I would love to see his face when he opens the package on Christmas day! With that said, don't let the cat out the bag if you happen to talk with him before then.


----------



## Bob Fionda (Apr 6, 2011)

Bravo!


----------



## BIG PAPA (Nov 15, 2011)

That's amazing..!!!
Outstanding work.......


----------



## AJW (Apr 24, 2011)

What a sweet outfit !!! Merry Xmas for sure.


----------



## mckee (Oct 28, 2010)

that looks great!


----------



## Dayhiker (Mar 13, 2010)

Oh Mama that is THE hot setup!


----------



## orcrender (Sep 11, 2010)

Very great heart you have for making a great gift for one of the best ever masters of the slingshot.


----------



## Hrawk (Oct 25, 2010)

Fantastic!


----------



## John McKean (Dec 24, 2010)

Nathan, What a great guy you are to use your considerable talents for this Christmas gift! Blue is gonna flip ! This is an absolutely beautiful piece of work for a wonderful person ! Have a very Merry Christmas!


----------



## NaturalFork (Jan 21, 2010)

YEAH!!!! Thats what I"m talking about! Fantastic!


----------



## Flatband (Dec 18, 2009)

Oh boy, Blue is gonna flip over that Bud! Really nice Nathan! He shoots that Long Tom when he gets serious. I won't let him know. What a great Christmas Present and a great friend too! Flatband


----------



## bullseyeben! (Apr 24, 2011)

That's different, great design and build...


----------



## philly (Jun 13, 2010)

Top notch shooter for a top notch guy. Beautiful Nathan.
Philly


----------



## Charles (Aug 26, 2010)

What a fantastic beast that is ... congratulations on a wonderful job.
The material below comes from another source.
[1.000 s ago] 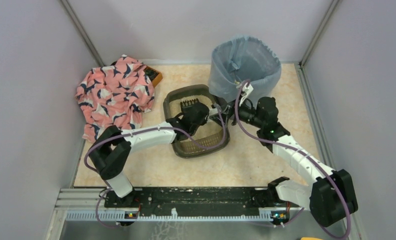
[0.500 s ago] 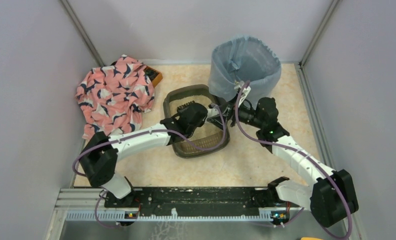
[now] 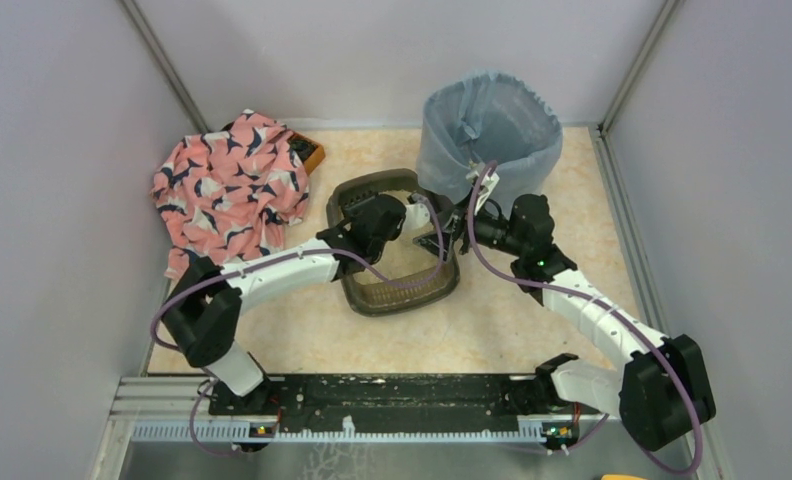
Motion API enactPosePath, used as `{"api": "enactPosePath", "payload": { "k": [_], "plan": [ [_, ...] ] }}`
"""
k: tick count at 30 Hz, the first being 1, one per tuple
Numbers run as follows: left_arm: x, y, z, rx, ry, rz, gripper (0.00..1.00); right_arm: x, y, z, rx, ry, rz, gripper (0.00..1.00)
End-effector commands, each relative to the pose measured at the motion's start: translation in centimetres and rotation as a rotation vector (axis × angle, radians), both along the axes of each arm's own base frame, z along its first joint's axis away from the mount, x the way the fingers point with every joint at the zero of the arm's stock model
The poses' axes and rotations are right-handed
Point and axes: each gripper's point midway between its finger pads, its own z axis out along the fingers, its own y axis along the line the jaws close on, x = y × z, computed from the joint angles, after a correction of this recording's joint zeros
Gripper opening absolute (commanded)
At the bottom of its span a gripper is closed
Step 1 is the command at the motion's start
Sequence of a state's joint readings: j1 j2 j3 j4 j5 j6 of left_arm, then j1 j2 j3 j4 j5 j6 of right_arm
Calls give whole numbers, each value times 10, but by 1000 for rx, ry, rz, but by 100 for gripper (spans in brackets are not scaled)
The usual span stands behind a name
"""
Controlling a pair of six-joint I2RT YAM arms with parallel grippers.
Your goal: Clean the litter box
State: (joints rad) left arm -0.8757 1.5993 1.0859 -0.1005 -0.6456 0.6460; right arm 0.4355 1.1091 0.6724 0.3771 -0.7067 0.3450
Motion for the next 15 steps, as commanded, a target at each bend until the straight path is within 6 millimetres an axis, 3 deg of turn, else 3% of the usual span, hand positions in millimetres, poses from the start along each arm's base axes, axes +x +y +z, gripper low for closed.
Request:
{"api": "enactPosePath", "payload": {
  "k": [1, 4, 15],
  "plan": [
    [9, -4, -19, -21, 87, 4, 0, -1, 4, 22, 33, -77, 24, 85],
    [3, -15, -24, -66, 168, -9, 0, 0, 4, 20, 29, -74, 19, 85],
    [-10, -42, 11, -359, 377, 238, 0, 1, 5, 17, 29, -68, 20, 85]
  ]
}}
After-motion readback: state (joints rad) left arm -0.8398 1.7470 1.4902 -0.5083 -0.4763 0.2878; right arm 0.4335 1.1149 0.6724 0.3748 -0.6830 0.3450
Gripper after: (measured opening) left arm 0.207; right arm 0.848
I am sure he will be pleased.

Cheers ..... Charles


----------



## 3putter3 (Dec 19, 2011)

Very very nice.
You do good work.


----------



## Knoll (Nov 10, 2011)

Oh to have an artistic craftsman such as yourself as good friend.
He'll treasure it for sure!


----------



## riverman (Nov 26, 2011)

That is really nice..........well done.


----------



## Tex-Shooter (Dec 17, 2009)

That is wonderful Flippinout! Thanks for being so thoughtful for a really great guy. Blue was a great influence on me when I got back in slingshots. He is the greatest. -- Tex


----------



## newconvert (Dec 12, 2011)

quite the artistic touch, i can see a lot of time and patience went into this one, it looks like the wrist brace is a rocker to accommodate the shooters arm angle.


----------



## flippinout (Jul 16, 2010)

Thank you all. I really enjoyed making this starship and I don't think it will be my last. I was astounded at how well it shoots and the overall novelty of the beast, especially being a shooter of small and pocketable slingshots myself. The stability and long sight plane really make for an accurate slingshot.
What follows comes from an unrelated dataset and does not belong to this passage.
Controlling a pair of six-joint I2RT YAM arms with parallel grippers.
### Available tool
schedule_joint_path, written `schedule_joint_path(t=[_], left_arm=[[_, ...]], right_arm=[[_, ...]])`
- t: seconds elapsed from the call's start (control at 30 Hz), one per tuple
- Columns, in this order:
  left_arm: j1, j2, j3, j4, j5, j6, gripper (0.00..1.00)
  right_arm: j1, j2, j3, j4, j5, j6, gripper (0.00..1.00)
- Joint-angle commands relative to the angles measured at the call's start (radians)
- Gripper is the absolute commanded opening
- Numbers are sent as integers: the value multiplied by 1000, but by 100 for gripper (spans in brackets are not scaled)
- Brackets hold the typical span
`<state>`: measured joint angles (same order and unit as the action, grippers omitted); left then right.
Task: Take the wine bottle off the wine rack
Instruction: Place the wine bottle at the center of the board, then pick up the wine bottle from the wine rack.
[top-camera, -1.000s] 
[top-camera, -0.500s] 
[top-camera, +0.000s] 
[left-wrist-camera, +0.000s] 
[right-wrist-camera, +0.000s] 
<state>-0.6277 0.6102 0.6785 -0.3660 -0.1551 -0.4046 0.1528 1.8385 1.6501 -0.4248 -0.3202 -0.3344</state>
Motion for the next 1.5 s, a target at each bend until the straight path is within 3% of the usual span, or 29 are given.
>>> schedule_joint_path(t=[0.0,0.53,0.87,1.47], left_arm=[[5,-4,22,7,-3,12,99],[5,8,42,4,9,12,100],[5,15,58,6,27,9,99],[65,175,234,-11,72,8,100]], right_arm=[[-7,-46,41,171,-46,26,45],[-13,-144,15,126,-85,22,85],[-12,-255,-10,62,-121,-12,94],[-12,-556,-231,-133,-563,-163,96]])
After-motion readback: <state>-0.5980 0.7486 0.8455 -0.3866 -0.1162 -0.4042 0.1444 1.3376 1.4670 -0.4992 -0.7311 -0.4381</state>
The arm brace does have rocker to allow the frame to conform to the shooters physical geometry and seems to be an improvement over the static arm brace that was on the original Long Tom from which this slingshot was inspired.

I talked to Blue last night, and he totally ignored the "Do not open till christmas" markings on the box. He was happy to say the least and told me he would take it through the paces today and let me know what he thought.


----------



## orcrender (Sep 11, 2010)

It was a great present to open. Would love to see a picture of his face when he pulled it out.


----------



## aussie (Dec 3, 2010)

That is a work of art. Great job


----------



## ZDP-189 (Mar 14, 2010)

NNNnnnno. THAT is the slingshot of the year.


----------



## 3putter3 (Dec 19, 2011)

Museum quality. The best i've ever seen.


----------



## K1ng Edward (Jan 1, 2012)

That is jaw-dropping beautiful!


----------



## f00by (May 18, 2010)

Remarkable! Absolute beauty!


----------



## face.xD (Dec 28, 2011)

VERY good and is a beauty


----------



## Jesus Freak (Dec 31, 2011)

Me next, me next. LOL!





















NICE!


----------



## Rapier (May 28, 2011)

That's crazy cool Nathan. SOTM contender for sure. Your a mad man in the best possible way.

Hype~X Australia


----------



## brainleak (Nov 9, 2011)

Another amazing build Nathan. Thanks for showing it to us.


----------



## Geoff uk (Oct 22, 2012)

breathtaking skills.....hats off Sir....


----------



## f00by (May 18, 2010)

Stunning!!!! Absolutely stunning!!!!!!!


----------



## flippinout (Jul 16, 2010)

The last time I saw this slingshot, it was scratched, dinged, beat up, used, mildly abused, and shooting straight. I could not be happier and Blue still likes it too!


----------



## inkspot (Dec 27, 2011)

WOW I bet when he opens the box this Christmas there will be a tear in his eye.


----------



## Rapier (May 28, 2011)

Oh yeah. I remember this one. Outstanding. I've wanted to make a sling bow along the same lines ever since I saw it. what a Beauty.


----------



## Blue Danube (Sep 24, 2011)

Nathan, Well Done! kinda got the Weatherby thing going on with the lines and materials


----------